What it is: Check 123 is a new video encyclopedia site for kids. All videos are validated and ranked by Check123 professionals, are 1-3 minutes in length, and a curated on just about any subject you can think of.  Broad topics covered on Check123 include: history, sports, politics, food, performing arts, economics, earth, nature, tech, philosophy, music, cars, pets, human body, arts, geography, religion, psychology, TV, gaming, science, literature, fashion, media, and space.

How to integrate Check 123 into your classroom: Check123 is a great place for students to begin their research. These videos are between 1 and 3 minutes each, keeping students engaged in a topic and giving them bite-size information. I like that the videos are so well curated, it keeps search results on topic rather than the endless dig for quality content that can happen in a YouTube  search. Check123 videos are also wonderful as provocations for further inquiry. The short format gives students just enough information to whet their appetites and encourage additional questioning. Check123 is a great one to keep bookmarked on classroom and library computers for quick reference.

Video is the preferred learning method of 90% of our students at Anastasis, when they do a search, they usually begin on a video site. With Check123, they are sure to get some quality results back to kick start their learning and research.

Tips: Check123 is free for teachers!

## Making & Science with Google

What it is: Making & Science is an initiative by Google aimed at showing students that anyone can be a maker or a scientist. Using the featured Science Journal app (Android and Chromebook only), students can measure light, sound, and more. They can also use the app to record observations, organize data, and add observational notes. Making & Science has partnered with Exploratorium for some fantastic activities that will have students exploring the world as a makers and scientist in no time. Students will explore light, sound, motion, graphs, conductivity, and much more through activities powered by the Science Journal app.

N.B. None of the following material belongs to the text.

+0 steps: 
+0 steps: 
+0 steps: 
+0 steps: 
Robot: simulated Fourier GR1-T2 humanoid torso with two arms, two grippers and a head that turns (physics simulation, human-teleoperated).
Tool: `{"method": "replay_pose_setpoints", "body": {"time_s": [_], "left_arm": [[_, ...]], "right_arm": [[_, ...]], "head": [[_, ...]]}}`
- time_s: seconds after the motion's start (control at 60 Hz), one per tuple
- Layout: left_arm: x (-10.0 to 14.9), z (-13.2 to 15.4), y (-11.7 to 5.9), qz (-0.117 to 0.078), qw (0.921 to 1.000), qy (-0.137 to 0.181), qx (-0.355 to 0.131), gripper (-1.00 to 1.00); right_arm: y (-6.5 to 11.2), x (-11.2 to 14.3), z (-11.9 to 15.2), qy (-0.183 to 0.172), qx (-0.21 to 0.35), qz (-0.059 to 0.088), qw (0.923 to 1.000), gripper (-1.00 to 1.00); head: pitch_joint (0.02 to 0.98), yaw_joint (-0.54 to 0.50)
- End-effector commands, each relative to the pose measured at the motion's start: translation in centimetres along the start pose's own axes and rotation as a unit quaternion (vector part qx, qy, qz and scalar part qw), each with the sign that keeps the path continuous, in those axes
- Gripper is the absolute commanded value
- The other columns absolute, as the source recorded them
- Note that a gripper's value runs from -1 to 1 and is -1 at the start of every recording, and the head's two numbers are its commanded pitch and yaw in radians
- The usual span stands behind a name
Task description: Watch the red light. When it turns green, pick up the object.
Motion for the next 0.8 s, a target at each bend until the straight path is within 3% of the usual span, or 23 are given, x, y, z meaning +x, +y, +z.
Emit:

How to integrate Making & Science with Google in your classroom: The Science Journal app makes any Android phone or Chromebook computer into a scientific tool that students can use to collect data on light, sound, and motion. The activities included encourage students to explore the world as scientists and makers. The activities are simple enough for any classroom, and lead the students through understanding how the world around them works. They are a great kick-off to more in-depth studies of light, sound, and motion and teach students how to use the sensors on their phone and computer to collect data.  Most activities take 15-30 minutes, so would be the perfect length for groups of students to visit as a center if you have a few devices for students to use. I love the way each activity thoroughly introduces a concept, and equips students with the tools and understanding for further experimentation and investigation. The activities included are wonderful, but after students have a basic understanding, encourage them to come up with their own investigations of light, sound, and motion.

Students could use the Exploritorium Activities as guides for creating their own investigations and activities to share with the class.

Don’t miss out on the Making and Science YouTube channel, and recommended podcasts. They are AWESOME!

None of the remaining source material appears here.